| Information supplied |
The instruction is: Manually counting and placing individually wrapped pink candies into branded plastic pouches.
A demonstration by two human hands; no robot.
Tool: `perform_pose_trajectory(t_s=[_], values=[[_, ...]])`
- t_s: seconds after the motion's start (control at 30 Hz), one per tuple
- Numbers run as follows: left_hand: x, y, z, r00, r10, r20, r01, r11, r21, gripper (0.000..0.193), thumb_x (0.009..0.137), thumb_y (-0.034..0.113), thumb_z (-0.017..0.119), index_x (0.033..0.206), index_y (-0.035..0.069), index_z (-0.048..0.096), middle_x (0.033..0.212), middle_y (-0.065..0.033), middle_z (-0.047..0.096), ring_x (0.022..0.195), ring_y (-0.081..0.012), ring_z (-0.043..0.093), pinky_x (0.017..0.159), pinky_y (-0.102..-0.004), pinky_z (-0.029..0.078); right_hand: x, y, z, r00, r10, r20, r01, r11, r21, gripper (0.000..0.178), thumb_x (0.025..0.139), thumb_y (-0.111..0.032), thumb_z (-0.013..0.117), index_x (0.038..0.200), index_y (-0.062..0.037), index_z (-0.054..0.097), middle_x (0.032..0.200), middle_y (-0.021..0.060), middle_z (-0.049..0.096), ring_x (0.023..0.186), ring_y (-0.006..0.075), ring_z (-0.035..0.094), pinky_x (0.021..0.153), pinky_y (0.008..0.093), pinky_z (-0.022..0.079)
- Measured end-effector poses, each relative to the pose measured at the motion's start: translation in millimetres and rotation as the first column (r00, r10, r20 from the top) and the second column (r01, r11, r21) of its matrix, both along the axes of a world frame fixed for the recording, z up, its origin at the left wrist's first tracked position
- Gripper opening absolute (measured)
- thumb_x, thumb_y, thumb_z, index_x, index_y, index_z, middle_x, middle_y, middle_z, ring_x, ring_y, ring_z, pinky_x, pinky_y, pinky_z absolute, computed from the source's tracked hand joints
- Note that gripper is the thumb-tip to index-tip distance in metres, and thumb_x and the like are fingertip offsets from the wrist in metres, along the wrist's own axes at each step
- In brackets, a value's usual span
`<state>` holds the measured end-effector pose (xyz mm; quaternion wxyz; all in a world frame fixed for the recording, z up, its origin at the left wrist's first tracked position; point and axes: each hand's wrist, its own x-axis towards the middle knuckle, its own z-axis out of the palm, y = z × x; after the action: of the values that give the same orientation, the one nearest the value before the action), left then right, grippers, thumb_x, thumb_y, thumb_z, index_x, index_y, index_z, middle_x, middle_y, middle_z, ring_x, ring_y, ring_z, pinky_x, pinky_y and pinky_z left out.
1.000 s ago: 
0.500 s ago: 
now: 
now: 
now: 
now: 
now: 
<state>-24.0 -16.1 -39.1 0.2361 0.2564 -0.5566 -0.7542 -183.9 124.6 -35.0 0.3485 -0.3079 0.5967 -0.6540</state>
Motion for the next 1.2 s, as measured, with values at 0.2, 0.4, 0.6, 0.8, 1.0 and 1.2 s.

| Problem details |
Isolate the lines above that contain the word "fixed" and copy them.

| Reply to the task |
- Measured end-effector poses, each relative to the pose measured at the motion's start: translation in millimetres and rotation as the first column (r00, r10, r20 from the top) and the second column (r01, r11, r21) of its matrix, both along the axes of a world frame fixed for the recording, z up, its origin at the left wrist's first tracked position
`<state>` holds the measured end-effector pose (xyz mm; quaternion wxyz; all in a world frame fixed for the recording, z up, its origin at the left wrist's first tracked position; point and axes: each hand's wrist, its own x-axis towards the middle knuckle, its own z-axis out of the palm, y = z × x; after the action: of the values that give the same orientation, the one nearest the value before the action), left then right, grippers, thumb_x, thumb_y, thumb_z, index_x, index_y, index_z, middle_x, middle_y, middle_z, ring_x, ring_y, ring_z, pinky_x, pinky_y and pinky_z left out.

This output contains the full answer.